◆ **EXERCISE AIM**
Given the material below, return only the lines starting at the line with "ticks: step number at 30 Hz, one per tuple" and ending at the line with "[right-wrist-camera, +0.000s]", exactly as they appear.
--- START ---
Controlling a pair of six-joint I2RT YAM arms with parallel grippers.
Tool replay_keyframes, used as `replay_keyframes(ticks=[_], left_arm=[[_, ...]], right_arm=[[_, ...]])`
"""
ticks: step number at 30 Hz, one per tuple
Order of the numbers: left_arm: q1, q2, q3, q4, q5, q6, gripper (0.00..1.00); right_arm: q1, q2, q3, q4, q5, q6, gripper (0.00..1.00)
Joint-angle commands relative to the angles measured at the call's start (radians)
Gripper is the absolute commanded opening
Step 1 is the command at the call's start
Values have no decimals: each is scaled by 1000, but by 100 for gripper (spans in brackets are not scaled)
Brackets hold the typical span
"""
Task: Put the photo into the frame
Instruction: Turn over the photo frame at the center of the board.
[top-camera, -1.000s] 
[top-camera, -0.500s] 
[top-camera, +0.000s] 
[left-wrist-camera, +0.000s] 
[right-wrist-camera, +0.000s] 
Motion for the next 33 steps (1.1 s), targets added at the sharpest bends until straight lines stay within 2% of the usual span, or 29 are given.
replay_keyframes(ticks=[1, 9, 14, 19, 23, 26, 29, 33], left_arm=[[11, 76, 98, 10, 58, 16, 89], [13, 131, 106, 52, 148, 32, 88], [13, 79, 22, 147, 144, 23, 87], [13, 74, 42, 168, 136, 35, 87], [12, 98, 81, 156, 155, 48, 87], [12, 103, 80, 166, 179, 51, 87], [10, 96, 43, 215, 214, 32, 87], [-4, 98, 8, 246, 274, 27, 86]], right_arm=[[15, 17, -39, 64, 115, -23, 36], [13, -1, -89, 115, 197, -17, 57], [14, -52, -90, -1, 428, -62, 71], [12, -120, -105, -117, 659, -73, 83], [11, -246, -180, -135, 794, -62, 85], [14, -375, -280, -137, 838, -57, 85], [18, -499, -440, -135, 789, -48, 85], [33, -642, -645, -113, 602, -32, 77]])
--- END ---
◆ **TASK SOLUTION**
ticks: step number at 30 Hz, one per tuple
Order of the numbers: left_arm: q1, q2, q3, q4, q5, q6, gripper (0.00..1.00); right_arm: q1, q2, q3, q4, q5, q6, gripper (0.00..1.00)
Joint-angle commands relative to the angles measured at the call's start (radians)
Gripper is the absolute commanded opening
Step 1 is the command at the call's start
Values have no decimals: each is scaled by 1000, but by 100 for gripper (spans in brackets are not scaled)
Brackets hold the typical span
"""
Task: Put the photo into the frame
Instruction: Turn over the photo frame at the center of the board.
[top-camera, -1.000s] 
[top-camera, -0.500s] 
[top-camera, +0.000s] 
[left-wrist-camera, +0.000s] 
[right-wrist-camera, +0.000s] 

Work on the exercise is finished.